◆ PROBLEM TO SOLVE:
Exactly as they appear below, repeat the lines from the one with "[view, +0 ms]" through the one with "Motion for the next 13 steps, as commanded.", and no others.

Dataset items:

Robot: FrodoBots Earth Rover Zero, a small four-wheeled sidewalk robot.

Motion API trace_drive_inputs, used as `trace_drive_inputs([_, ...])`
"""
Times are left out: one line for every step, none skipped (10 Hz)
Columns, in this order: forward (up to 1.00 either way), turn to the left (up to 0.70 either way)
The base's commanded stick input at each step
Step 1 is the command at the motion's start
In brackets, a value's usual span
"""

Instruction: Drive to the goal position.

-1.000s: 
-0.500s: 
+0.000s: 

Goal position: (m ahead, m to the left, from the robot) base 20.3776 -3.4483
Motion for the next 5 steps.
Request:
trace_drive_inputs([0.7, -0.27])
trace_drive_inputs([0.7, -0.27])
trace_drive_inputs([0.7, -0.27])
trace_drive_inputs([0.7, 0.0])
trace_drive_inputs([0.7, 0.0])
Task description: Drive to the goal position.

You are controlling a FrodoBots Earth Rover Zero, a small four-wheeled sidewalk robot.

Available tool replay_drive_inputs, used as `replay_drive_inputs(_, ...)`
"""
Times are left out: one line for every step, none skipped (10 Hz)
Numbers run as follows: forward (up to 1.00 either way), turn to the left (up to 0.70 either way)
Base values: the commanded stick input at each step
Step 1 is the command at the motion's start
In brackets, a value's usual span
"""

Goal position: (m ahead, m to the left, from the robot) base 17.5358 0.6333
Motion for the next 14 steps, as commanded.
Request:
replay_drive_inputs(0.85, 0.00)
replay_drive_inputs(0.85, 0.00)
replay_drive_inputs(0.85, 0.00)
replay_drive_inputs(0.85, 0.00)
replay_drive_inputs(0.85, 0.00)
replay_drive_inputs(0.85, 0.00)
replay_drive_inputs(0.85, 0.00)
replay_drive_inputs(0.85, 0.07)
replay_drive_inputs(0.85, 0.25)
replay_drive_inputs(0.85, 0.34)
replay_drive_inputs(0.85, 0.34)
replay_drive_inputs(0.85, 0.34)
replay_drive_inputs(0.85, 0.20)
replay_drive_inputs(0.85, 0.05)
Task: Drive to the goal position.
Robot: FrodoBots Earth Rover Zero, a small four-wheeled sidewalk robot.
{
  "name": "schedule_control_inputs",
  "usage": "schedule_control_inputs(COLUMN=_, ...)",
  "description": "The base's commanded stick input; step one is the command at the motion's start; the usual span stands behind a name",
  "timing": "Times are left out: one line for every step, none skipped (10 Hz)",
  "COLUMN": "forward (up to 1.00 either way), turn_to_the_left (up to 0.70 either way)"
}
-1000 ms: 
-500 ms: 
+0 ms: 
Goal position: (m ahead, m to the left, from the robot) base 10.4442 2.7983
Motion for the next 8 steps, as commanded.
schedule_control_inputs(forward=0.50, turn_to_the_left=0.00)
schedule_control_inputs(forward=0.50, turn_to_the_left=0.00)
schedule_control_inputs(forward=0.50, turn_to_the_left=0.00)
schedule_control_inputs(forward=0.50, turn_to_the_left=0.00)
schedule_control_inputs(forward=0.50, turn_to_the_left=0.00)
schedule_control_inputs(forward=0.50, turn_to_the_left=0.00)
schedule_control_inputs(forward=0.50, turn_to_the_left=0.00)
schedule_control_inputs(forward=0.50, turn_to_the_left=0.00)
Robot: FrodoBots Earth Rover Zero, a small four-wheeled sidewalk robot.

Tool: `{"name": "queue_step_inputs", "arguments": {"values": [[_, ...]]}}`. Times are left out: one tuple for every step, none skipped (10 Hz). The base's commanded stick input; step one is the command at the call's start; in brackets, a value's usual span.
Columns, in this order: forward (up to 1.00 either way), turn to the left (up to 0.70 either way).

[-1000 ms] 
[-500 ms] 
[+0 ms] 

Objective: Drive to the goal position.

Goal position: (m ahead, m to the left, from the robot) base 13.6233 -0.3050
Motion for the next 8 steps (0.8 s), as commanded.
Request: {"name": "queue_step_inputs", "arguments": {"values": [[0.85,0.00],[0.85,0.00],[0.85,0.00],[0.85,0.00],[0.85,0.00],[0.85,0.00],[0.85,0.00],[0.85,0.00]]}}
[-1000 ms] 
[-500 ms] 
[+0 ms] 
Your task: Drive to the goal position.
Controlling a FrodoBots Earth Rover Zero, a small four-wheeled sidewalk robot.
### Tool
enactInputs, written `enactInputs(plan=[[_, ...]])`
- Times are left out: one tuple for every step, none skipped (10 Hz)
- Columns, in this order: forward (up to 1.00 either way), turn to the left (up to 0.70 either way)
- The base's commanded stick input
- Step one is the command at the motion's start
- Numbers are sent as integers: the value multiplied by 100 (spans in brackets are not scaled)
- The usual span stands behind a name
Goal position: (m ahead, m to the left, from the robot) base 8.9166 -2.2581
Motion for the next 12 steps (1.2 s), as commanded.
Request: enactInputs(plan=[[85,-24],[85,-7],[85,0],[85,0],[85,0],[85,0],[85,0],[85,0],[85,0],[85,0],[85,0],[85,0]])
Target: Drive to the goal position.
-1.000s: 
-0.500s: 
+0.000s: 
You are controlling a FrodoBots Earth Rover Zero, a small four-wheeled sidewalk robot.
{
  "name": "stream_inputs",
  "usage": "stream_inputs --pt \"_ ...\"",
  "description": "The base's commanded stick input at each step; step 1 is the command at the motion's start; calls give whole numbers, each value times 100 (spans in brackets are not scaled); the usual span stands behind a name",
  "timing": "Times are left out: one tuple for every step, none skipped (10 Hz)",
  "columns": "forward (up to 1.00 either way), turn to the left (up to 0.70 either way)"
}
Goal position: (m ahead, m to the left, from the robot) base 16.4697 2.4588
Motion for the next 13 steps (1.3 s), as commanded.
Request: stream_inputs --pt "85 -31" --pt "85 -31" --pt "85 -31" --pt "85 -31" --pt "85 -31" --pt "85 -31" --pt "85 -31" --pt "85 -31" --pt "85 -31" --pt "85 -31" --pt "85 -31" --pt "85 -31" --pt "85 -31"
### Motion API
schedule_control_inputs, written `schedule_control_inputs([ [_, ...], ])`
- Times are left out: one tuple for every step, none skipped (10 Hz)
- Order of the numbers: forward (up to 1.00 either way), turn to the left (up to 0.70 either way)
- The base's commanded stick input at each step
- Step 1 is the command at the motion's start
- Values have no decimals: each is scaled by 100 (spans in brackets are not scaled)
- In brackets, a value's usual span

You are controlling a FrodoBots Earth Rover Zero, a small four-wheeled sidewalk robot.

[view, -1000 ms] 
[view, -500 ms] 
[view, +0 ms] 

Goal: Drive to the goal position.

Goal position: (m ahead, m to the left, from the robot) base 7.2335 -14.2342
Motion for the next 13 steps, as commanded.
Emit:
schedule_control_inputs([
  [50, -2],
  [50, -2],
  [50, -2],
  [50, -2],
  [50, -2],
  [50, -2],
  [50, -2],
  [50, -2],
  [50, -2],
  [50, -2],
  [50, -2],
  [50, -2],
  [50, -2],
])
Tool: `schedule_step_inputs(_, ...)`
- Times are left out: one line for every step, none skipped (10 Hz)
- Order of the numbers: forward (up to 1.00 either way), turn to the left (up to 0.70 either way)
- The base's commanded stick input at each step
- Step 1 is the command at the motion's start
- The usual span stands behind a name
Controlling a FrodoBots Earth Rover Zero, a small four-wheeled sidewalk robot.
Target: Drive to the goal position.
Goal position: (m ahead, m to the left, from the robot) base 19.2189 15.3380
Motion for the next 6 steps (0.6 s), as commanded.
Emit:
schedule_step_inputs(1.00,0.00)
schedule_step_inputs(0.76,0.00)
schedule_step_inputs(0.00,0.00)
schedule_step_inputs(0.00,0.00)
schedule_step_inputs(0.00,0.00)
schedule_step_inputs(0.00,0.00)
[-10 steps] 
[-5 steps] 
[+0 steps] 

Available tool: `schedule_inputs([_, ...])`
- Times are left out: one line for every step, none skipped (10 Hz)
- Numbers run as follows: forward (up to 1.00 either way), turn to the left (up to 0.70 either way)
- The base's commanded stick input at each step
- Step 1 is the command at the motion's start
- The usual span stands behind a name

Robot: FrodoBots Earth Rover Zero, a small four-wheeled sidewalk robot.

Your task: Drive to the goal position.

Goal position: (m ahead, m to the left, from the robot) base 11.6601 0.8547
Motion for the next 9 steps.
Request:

◆ FINISHED TASK:
[view, +0 ms] 

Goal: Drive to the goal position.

Goal position: (m ahead, m to the left, from the robot) base 7.2335 -14.2342
Motion for the next 13 steps, as commanded.

With this, the exercise is finished.